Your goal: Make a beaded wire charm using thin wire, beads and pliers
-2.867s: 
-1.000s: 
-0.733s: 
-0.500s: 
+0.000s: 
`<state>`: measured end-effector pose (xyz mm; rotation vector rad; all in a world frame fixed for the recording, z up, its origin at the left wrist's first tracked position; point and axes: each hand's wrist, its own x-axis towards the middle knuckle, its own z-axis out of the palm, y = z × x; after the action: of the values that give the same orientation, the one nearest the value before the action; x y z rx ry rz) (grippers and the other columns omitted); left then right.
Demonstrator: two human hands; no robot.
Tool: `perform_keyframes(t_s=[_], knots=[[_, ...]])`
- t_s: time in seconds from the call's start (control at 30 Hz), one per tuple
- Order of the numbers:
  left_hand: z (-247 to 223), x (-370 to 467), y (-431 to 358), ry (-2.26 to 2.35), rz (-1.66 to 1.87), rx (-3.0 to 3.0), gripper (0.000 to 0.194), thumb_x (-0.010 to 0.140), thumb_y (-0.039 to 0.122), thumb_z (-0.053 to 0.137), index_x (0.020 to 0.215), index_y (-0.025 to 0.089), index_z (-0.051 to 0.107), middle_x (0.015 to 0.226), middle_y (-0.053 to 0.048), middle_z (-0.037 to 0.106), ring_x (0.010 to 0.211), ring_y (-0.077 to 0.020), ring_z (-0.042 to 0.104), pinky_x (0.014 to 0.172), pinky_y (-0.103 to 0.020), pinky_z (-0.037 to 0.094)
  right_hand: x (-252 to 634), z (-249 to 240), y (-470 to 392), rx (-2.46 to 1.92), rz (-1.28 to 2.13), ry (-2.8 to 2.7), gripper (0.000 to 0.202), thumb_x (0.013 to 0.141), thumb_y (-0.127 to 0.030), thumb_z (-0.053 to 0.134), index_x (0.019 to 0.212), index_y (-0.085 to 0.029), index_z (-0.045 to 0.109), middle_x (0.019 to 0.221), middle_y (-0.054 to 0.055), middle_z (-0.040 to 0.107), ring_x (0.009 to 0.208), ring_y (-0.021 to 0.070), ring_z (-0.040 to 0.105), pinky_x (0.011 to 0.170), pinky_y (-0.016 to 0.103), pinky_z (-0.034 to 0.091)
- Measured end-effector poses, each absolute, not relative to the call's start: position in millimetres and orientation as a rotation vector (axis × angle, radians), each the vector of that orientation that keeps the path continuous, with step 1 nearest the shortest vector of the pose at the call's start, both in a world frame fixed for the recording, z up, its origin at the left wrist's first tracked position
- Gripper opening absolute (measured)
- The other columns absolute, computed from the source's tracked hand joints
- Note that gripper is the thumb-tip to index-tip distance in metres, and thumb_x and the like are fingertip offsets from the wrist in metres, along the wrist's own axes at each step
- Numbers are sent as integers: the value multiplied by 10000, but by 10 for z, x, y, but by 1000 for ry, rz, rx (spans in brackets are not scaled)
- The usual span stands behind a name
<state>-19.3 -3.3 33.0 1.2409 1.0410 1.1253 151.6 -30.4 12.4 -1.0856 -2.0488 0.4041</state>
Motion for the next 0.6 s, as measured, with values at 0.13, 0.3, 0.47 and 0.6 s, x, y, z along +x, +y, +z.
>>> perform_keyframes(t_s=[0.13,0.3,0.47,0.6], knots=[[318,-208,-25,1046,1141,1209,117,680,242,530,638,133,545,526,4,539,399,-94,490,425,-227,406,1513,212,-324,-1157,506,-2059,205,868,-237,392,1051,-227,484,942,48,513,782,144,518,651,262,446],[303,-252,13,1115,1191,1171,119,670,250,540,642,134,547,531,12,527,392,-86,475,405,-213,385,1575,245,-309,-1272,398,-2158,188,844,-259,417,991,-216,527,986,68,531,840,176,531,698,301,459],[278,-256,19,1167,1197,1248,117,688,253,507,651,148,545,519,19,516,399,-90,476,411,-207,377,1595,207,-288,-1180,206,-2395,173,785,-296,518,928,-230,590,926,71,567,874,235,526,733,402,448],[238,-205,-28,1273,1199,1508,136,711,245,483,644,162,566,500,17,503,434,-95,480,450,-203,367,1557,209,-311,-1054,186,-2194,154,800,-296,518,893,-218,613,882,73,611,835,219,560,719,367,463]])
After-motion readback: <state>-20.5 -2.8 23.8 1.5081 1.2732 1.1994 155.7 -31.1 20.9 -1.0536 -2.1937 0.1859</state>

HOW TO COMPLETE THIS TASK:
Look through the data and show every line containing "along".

FINISHED TASK:
- Note that gripper is the thumb-tip to index-tip distance in metres, and thumb_x and the like are fingertip offsets from the wrist in metres, along the wrist's own axes at each step
Motion for the next 0.6 s, as measured, with values at 0.13, 0.3, 0.47 and 0.6 s, x, y, z along +x, +y, +z.

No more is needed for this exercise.